# Exercise details
In the records below, find each line containing the word "every" and copy it.

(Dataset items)
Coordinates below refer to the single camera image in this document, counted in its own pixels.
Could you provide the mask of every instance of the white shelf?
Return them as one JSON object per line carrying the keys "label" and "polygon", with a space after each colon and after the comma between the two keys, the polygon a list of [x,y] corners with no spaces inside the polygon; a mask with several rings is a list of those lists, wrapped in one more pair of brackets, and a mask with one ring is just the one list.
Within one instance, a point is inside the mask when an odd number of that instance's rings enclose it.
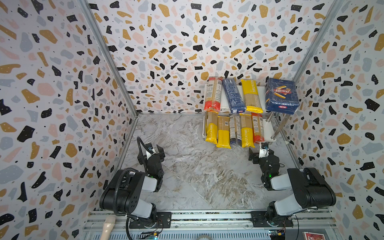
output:
{"label": "white shelf", "polygon": [[[204,86],[204,99],[205,99],[205,96],[207,94],[207,85],[208,84],[206,84]],[[244,101],[243,87],[237,85],[237,89],[239,89],[240,96]],[[265,109],[265,87],[257,86],[257,91],[259,93],[259,99],[260,99],[260,104],[262,106],[263,113],[266,113],[265,112],[266,111],[266,109]],[[229,109],[229,104],[228,104],[227,96],[225,95],[224,88],[222,88],[222,91],[221,91],[220,112],[222,112],[222,113],[230,113],[231,112],[231,110]]]}
{"label": "white shelf", "polygon": [[[266,119],[263,119],[263,127],[264,127],[264,141],[265,142],[275,142],[276,139],[272,140],[272,136],[274,135],[275,131],[273,130],[273,126],[271,122],[266,122]],[[207,135],[205,134],[205,117],[203,121],[203,139],[207,138]]]}

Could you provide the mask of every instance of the rigatoni box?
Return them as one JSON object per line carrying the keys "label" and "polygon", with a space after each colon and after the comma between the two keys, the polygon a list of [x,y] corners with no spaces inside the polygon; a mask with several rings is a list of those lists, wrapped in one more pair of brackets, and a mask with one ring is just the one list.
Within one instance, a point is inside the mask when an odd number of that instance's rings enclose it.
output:
{"label": "rigatoni box", "polygon": [[294,114],[299,104],[295,82],[269,78],[265,87],[267,111]]}

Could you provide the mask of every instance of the patterned wall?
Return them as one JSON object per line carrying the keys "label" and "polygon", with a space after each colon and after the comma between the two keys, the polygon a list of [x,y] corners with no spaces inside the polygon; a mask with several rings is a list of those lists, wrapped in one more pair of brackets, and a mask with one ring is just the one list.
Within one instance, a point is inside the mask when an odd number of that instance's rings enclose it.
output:
{"label": "patterned wall", "polygon": [[0,238],[79,239],[130,113],[77,2],[0,7]]}
{"label": "patterned wall", "polygon": [[345,239],[384,238],[384,1],[345,1],[297,85],[286,124],[301,164],[337,196]]}
{"label": "patterned wall", "polygon": [[138,112],[201,112],[208,76],[291,79],[333,1],[89,0]]}

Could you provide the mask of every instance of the marble surface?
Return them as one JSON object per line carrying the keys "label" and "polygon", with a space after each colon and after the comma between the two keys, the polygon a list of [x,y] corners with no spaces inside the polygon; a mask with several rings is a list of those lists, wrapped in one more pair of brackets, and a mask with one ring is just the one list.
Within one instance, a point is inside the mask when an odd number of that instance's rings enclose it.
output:
{"label": "marble surface", "polygon": [[[265,209],[291,190],[268,191],[260,167],[248,161],[248,148],[217,148],[202,138],[203,115],[140,115],[122,168],[144,171],[137,161],[136,138],[164,148],[165,172],[159,192],[141,199],[163,210]],[[287,168],[295,167],[281,135],[270,148]]]}

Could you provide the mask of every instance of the blue barilla box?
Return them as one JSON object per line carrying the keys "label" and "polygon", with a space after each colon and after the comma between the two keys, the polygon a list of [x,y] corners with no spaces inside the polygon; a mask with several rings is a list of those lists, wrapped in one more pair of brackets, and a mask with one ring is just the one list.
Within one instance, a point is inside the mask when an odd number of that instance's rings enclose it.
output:
{"label": "blue barilla box", "polygon": [[300,105],[295,82],[269,78],[265,87],[267,111],[294,114]]}

# Result
Could you provide the mask of every instance of the white shelf?
Could you provide the mask of every instance of the rigatoni box?
Could you provide the mask of every instance of the patterned wall?
Could you provide the mask of every instance of the marble surface?
Could you provide the mask of every instance of the blue barilla box?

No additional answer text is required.